Exercise
The answer must consist solely of the lines from the one with "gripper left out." through the last line of the data, copied exactly, with no pictures.

Supplied material
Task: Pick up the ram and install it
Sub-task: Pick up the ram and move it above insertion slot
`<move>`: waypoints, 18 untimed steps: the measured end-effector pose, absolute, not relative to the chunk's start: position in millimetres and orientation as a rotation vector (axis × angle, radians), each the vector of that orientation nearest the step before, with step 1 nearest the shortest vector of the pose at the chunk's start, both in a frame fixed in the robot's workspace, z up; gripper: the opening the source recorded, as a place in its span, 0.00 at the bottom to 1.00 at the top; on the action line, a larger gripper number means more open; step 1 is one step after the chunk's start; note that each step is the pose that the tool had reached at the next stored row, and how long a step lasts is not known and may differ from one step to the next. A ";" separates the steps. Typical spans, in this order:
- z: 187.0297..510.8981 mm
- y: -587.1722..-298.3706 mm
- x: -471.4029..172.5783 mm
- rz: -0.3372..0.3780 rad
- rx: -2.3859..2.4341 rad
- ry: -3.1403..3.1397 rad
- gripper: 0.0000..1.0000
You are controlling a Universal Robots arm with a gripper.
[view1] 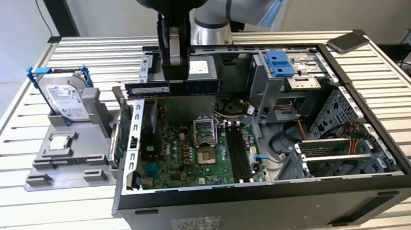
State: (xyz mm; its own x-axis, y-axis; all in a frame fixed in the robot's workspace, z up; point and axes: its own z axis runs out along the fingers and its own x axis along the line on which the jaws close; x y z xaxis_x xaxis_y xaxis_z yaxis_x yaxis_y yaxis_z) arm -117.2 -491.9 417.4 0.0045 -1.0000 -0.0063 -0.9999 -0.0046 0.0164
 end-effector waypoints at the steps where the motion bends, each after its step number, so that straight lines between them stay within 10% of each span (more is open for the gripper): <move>1: 417.4 -492.0 -114.5 -0.025 2.221 -2.211 0.00; 18: 416.9 -492.3 -73.4 -0.027 2.210 -2.222 0.00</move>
State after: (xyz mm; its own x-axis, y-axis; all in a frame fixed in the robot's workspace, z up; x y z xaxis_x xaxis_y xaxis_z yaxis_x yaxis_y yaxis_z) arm -73.4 -492.3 416.9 -0.0056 -1.0000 -0.0063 -0.9998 0.0055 0.0177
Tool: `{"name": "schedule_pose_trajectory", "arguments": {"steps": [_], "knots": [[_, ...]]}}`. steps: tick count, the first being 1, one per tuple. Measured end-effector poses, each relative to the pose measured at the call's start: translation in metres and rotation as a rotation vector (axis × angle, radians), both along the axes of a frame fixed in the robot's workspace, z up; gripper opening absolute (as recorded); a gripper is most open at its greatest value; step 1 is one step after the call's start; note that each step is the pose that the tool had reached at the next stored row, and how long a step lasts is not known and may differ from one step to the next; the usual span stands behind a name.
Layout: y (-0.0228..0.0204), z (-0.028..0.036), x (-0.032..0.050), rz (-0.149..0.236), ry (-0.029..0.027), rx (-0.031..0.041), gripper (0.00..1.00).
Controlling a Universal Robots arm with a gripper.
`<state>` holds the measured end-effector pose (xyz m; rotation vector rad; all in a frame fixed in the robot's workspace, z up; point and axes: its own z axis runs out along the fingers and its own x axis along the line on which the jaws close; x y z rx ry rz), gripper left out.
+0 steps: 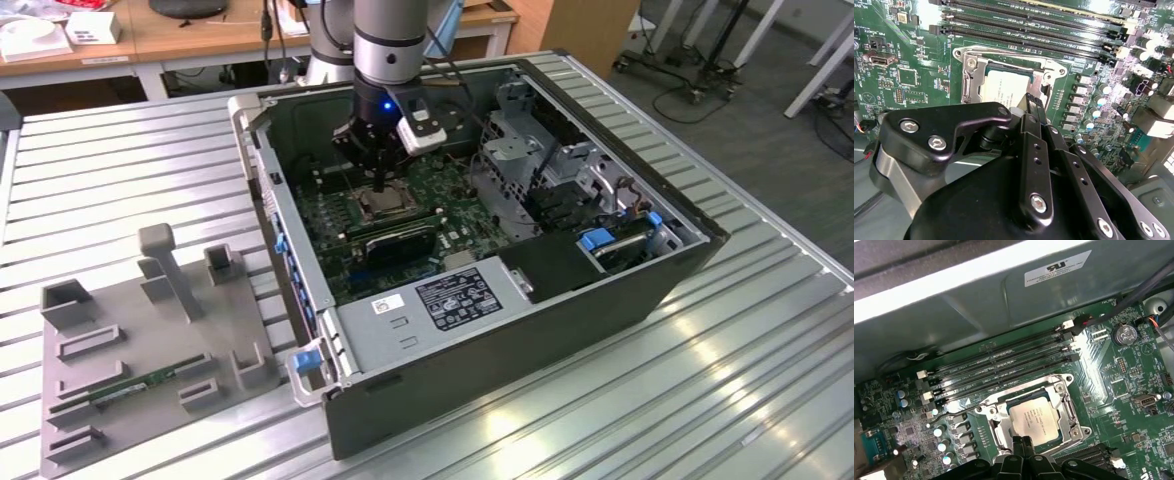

Response box
`<state>` holds the measured end-effector pose (xyz m; rotation vector rad; all in a frame fixed in the robot's workspace, z up; point and axes: its own z axis runs out along the fingers and its own x axis along the line on which the jaws close; x y z rx ry rz), gripper left out.
+0 steps: 

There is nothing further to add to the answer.